■ **What the task asks**: Retype the material that follows exactly, limited to the lines from the one with "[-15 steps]" through the one with "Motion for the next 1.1", and keep out all pictures.

■ **Input data**:
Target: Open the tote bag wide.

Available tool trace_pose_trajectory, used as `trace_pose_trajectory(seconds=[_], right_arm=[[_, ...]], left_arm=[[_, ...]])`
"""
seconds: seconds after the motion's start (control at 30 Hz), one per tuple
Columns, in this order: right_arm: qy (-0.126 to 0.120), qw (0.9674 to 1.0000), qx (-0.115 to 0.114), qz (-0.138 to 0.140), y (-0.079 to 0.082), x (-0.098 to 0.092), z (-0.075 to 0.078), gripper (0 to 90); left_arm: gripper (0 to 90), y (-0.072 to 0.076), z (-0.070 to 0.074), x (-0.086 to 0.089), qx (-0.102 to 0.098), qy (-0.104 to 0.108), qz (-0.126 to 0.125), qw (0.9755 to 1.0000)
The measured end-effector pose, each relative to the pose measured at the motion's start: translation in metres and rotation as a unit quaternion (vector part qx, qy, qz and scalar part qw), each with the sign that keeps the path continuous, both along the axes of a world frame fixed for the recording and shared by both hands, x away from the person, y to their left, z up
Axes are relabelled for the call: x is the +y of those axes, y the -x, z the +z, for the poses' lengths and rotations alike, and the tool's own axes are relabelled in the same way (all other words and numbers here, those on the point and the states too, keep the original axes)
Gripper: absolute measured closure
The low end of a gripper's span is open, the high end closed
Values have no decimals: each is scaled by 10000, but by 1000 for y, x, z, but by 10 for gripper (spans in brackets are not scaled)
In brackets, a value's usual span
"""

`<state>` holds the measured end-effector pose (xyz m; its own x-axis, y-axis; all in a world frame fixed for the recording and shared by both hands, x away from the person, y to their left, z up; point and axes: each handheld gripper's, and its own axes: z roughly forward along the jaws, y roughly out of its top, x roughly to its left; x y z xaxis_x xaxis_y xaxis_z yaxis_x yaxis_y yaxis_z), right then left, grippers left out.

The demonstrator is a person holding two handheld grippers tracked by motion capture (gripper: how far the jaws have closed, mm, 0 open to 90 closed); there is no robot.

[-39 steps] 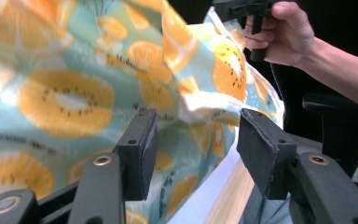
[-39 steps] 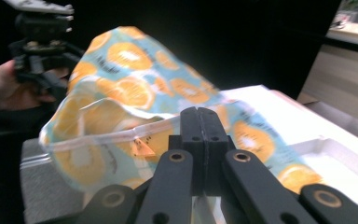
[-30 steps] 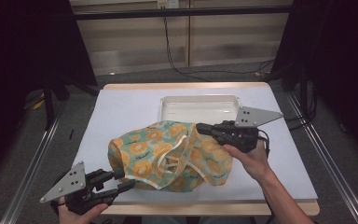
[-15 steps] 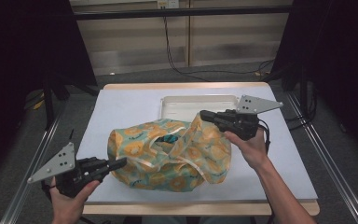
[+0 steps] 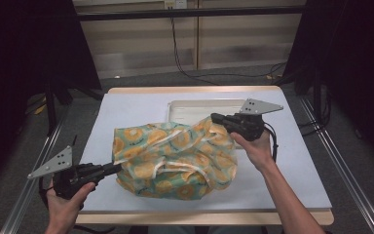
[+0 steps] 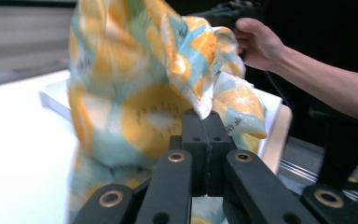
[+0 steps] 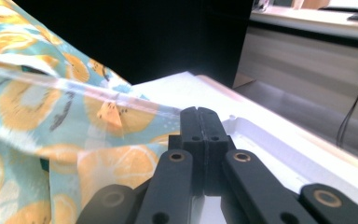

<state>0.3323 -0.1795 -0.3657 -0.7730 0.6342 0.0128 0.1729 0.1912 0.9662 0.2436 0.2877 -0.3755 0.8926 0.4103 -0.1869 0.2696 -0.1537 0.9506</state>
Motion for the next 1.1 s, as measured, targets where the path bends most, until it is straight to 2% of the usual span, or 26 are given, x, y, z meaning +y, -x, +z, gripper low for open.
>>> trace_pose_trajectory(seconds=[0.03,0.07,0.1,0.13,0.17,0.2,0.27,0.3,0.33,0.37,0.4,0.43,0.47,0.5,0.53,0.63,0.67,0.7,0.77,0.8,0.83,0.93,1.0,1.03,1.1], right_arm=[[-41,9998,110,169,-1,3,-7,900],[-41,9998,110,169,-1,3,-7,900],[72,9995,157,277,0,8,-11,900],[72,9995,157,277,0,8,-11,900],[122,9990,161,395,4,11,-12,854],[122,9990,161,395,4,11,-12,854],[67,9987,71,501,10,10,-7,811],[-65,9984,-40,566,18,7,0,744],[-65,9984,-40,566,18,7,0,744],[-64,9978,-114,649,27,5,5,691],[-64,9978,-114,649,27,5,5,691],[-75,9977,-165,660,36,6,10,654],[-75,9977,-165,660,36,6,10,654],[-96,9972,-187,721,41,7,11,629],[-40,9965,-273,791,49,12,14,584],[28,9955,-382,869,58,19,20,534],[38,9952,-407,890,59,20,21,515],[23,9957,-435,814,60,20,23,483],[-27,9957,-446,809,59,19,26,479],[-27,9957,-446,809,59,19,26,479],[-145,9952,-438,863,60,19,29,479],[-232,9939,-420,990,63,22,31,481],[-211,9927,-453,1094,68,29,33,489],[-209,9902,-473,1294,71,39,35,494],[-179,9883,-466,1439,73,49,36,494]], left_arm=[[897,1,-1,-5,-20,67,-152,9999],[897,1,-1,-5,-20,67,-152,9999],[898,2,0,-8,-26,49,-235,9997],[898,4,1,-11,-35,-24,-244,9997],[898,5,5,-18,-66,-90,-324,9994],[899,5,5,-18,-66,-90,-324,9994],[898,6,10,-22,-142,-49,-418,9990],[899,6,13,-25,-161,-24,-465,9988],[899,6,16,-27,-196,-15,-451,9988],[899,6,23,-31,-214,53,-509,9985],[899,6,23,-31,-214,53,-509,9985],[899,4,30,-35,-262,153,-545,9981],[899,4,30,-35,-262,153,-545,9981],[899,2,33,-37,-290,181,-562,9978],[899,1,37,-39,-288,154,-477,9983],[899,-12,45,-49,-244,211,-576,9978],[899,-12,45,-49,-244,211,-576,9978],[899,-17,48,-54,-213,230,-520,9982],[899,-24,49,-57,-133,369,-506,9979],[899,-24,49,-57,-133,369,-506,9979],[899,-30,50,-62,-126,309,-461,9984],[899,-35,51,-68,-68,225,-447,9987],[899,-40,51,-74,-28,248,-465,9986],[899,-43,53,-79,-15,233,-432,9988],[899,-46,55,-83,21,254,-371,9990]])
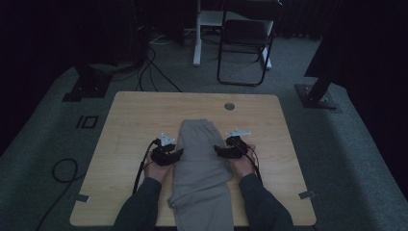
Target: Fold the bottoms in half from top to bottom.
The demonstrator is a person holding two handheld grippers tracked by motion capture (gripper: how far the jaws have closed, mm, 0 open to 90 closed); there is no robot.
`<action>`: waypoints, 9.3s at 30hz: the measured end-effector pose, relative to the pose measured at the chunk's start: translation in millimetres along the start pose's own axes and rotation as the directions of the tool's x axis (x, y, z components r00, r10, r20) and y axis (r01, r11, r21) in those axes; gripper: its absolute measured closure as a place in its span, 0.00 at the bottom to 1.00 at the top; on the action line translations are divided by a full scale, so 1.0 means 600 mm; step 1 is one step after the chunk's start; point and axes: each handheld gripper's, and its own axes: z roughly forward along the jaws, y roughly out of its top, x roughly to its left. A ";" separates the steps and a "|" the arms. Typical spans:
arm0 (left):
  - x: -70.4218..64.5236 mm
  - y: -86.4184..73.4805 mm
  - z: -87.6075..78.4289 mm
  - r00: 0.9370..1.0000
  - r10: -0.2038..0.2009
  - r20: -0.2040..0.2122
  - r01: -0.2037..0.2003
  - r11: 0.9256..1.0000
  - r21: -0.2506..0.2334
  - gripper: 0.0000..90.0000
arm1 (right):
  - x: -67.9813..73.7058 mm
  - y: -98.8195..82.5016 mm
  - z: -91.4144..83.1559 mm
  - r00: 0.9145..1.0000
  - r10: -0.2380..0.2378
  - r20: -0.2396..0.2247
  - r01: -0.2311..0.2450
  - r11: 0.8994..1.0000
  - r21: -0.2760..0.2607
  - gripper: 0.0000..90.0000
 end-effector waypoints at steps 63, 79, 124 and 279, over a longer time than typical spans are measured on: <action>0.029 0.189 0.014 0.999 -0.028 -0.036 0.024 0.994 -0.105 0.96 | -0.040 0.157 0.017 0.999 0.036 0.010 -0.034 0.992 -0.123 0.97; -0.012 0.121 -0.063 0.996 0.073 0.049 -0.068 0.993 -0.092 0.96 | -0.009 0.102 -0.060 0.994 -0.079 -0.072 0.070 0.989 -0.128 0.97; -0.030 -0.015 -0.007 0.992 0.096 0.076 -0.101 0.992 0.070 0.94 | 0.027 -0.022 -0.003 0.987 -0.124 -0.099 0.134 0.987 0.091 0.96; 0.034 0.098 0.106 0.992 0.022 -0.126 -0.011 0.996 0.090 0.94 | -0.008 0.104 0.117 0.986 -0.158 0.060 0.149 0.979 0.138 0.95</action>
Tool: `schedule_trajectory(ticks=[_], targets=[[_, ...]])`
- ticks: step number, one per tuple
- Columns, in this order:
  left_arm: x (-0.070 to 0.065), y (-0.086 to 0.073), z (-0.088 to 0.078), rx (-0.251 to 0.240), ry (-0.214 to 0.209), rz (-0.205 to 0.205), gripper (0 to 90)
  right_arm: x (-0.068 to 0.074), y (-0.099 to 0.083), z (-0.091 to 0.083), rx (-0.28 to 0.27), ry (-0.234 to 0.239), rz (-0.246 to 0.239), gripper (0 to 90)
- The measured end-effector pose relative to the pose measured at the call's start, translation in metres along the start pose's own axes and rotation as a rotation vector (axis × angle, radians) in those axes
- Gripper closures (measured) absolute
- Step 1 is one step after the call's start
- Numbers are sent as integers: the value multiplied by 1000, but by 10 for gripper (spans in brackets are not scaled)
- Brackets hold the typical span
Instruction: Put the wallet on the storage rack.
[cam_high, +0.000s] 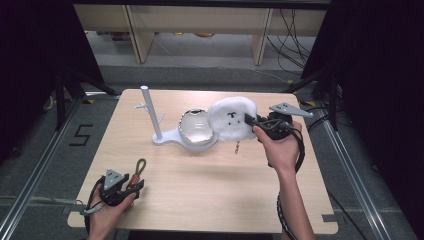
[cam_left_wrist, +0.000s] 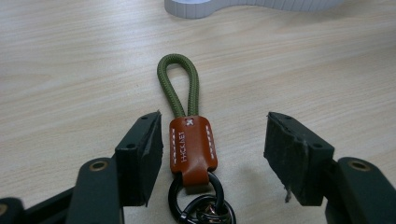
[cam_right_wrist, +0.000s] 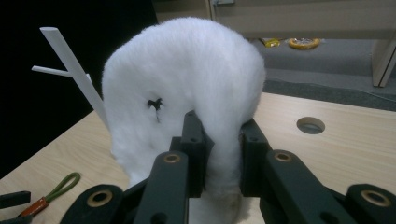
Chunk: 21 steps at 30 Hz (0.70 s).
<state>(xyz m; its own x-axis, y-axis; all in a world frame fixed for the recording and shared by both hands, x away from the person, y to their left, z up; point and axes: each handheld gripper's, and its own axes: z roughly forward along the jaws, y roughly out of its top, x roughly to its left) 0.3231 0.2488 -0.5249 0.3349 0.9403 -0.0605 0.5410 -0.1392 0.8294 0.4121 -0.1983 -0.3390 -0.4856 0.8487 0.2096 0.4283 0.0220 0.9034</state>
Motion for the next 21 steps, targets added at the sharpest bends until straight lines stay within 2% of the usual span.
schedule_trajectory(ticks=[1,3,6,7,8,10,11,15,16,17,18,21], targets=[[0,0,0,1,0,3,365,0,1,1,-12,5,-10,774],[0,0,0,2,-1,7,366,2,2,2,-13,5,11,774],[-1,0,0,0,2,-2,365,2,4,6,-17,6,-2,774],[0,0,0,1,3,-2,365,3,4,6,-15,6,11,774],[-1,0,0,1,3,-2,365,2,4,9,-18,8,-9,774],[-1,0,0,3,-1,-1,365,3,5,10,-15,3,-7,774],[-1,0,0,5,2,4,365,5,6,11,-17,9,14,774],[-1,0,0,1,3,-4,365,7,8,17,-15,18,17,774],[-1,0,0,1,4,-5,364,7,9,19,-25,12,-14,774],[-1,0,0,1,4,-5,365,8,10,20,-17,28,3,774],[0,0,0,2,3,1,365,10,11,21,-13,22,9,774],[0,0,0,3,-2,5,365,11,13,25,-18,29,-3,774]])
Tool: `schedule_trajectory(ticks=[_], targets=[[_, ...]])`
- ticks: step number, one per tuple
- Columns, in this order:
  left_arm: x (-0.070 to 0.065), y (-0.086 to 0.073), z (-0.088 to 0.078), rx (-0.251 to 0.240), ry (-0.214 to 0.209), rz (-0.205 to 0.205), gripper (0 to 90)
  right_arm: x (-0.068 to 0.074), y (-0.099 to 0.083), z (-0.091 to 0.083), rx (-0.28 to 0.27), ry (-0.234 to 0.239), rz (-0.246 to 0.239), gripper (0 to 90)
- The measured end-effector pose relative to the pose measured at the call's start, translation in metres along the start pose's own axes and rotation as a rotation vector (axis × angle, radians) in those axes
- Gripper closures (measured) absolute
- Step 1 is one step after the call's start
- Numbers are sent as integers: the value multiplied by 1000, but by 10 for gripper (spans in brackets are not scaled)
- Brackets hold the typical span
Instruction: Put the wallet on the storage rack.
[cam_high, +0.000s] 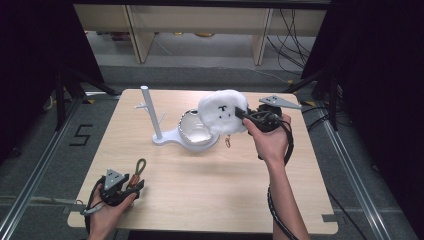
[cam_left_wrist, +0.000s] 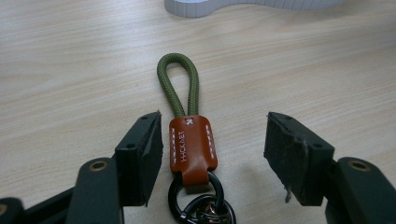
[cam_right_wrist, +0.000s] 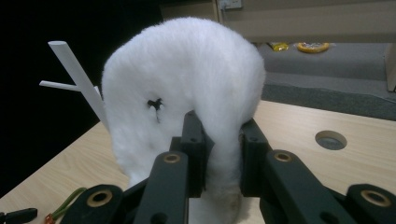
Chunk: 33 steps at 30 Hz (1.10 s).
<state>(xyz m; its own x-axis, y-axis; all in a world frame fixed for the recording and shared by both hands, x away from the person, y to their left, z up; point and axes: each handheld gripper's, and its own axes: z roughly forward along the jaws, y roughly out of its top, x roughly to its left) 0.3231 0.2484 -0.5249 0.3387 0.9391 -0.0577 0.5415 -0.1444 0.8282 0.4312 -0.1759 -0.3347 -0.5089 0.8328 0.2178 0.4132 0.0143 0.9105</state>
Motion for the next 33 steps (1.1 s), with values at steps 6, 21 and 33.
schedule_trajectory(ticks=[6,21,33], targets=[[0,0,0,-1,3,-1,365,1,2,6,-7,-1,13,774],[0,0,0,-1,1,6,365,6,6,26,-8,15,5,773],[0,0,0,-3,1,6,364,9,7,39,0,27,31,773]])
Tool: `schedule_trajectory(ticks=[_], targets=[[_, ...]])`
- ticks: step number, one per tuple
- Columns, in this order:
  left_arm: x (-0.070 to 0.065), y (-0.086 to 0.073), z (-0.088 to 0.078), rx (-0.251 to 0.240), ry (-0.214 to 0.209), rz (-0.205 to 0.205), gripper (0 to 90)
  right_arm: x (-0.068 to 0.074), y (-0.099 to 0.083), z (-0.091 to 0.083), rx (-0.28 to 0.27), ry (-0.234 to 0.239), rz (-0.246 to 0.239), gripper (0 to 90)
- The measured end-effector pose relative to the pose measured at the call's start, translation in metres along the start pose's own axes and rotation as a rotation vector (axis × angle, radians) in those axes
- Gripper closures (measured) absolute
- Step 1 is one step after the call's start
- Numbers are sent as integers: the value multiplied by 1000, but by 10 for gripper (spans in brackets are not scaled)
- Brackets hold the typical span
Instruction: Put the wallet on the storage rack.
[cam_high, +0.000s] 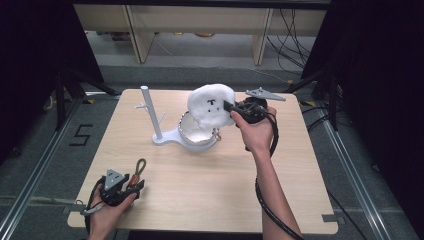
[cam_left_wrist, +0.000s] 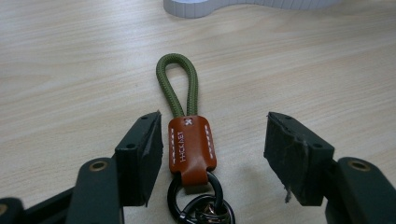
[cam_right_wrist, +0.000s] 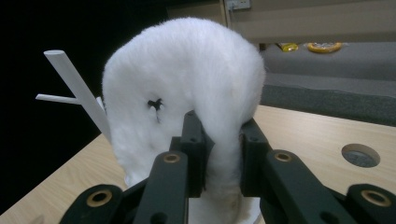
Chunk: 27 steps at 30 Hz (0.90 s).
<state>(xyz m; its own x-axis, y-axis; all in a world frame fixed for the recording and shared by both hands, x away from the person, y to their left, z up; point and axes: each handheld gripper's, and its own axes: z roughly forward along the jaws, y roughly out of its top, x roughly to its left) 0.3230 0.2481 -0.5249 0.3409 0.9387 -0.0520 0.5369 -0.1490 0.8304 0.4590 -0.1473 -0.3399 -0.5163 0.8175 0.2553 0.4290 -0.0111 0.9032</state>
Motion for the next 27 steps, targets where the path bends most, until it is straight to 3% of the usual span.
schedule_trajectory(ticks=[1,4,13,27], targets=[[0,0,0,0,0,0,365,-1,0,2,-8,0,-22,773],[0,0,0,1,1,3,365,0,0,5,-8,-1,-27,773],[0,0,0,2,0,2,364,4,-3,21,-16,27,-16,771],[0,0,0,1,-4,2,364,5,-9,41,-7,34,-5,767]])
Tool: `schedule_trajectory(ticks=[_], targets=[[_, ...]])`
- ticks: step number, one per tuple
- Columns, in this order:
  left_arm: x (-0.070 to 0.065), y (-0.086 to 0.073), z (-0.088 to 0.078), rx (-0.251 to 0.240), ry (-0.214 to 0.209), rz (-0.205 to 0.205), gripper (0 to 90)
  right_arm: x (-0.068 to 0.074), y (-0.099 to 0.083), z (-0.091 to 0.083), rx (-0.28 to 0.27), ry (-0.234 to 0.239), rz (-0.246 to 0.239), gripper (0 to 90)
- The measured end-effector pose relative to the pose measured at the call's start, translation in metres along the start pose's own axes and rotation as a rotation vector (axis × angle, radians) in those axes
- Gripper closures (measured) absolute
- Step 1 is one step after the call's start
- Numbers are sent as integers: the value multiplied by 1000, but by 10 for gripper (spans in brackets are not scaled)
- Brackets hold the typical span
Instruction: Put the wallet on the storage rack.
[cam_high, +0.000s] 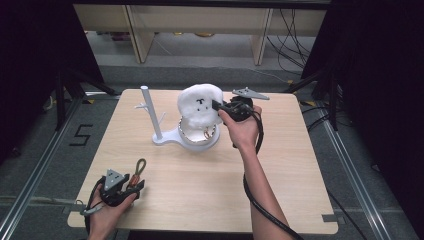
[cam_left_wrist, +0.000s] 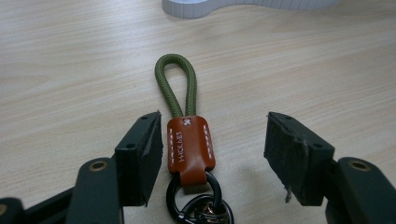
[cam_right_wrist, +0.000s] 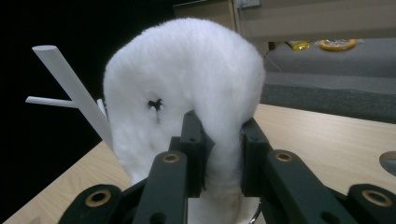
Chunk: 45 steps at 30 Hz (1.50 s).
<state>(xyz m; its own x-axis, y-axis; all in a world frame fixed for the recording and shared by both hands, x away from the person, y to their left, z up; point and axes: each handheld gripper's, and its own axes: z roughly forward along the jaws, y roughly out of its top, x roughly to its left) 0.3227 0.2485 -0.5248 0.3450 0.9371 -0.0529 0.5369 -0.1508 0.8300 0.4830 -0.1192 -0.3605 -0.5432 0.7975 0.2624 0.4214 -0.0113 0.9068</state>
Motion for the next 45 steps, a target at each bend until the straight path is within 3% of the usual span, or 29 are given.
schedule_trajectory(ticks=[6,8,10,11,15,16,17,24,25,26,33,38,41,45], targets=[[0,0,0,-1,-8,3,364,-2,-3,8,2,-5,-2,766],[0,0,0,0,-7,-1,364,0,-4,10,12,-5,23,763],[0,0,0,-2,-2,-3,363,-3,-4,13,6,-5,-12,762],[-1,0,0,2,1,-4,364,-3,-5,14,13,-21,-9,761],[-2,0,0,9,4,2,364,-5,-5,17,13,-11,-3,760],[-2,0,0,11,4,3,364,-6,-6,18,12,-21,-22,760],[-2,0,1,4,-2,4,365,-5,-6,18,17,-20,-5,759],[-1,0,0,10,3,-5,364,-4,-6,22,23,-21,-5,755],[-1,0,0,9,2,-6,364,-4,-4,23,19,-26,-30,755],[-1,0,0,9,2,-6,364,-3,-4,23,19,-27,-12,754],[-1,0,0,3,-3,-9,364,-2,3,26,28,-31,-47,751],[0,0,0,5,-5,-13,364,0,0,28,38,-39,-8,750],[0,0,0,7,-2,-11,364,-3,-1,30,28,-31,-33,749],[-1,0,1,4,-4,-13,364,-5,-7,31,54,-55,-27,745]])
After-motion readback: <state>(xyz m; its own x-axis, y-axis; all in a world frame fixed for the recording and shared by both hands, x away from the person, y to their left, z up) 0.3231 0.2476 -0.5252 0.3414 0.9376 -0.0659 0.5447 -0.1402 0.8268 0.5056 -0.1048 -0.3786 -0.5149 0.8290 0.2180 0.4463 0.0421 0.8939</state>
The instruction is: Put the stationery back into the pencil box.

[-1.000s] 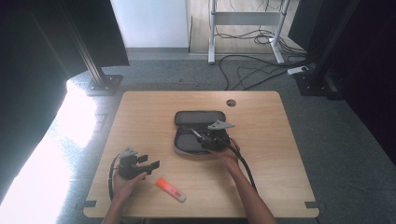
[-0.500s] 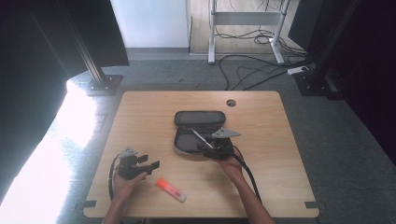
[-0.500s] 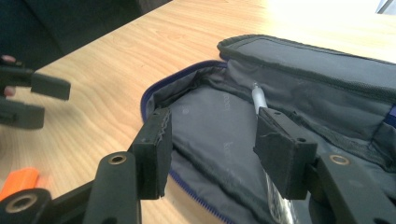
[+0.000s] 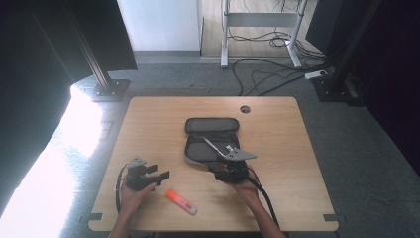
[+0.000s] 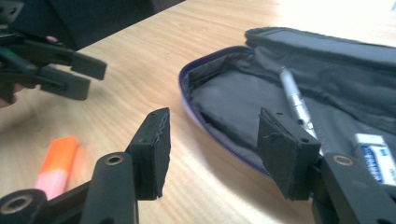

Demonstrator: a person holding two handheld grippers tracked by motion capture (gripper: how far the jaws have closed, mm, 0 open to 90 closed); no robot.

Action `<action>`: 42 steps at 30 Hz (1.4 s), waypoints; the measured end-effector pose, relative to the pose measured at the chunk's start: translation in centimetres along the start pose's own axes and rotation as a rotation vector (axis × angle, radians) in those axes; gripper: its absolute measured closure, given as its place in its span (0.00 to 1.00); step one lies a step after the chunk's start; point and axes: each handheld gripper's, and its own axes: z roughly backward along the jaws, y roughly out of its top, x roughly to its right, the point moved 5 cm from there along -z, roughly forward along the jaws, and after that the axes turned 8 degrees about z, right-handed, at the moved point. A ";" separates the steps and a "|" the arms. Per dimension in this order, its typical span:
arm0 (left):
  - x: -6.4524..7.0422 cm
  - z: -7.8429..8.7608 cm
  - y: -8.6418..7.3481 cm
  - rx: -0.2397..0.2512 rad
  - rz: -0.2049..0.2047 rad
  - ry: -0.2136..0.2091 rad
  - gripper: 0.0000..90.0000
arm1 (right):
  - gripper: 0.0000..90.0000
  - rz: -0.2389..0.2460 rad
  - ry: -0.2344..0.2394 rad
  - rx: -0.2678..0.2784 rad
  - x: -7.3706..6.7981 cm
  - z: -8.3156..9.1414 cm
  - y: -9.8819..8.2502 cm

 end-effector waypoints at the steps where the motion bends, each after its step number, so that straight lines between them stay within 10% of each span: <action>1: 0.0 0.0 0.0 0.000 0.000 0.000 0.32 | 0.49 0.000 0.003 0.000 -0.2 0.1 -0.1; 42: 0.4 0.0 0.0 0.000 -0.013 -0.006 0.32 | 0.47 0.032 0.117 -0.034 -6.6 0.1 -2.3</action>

■ **Problem solution**:
[-15 steps] 
[+0 steps] 
[+0 steps] 
[+0 steps] 

<state>0.3323 -0.1795 -0.3657 -0.7730 0.6342 0.0128 0.1729 0.1912 0.9662 0.2436 0.2877 -0.3755 0.8926 0.4103 -0.1869 0.2696 -0.1537 0.9506</state>
Motion for the next 1.1 s, as measured, targets where the path bends most, until it is straight to 2% of the usual span, or 26 are given, x, y, z meaning +y, -x, +z, gripper low for open.

Work on this exercise has concluded.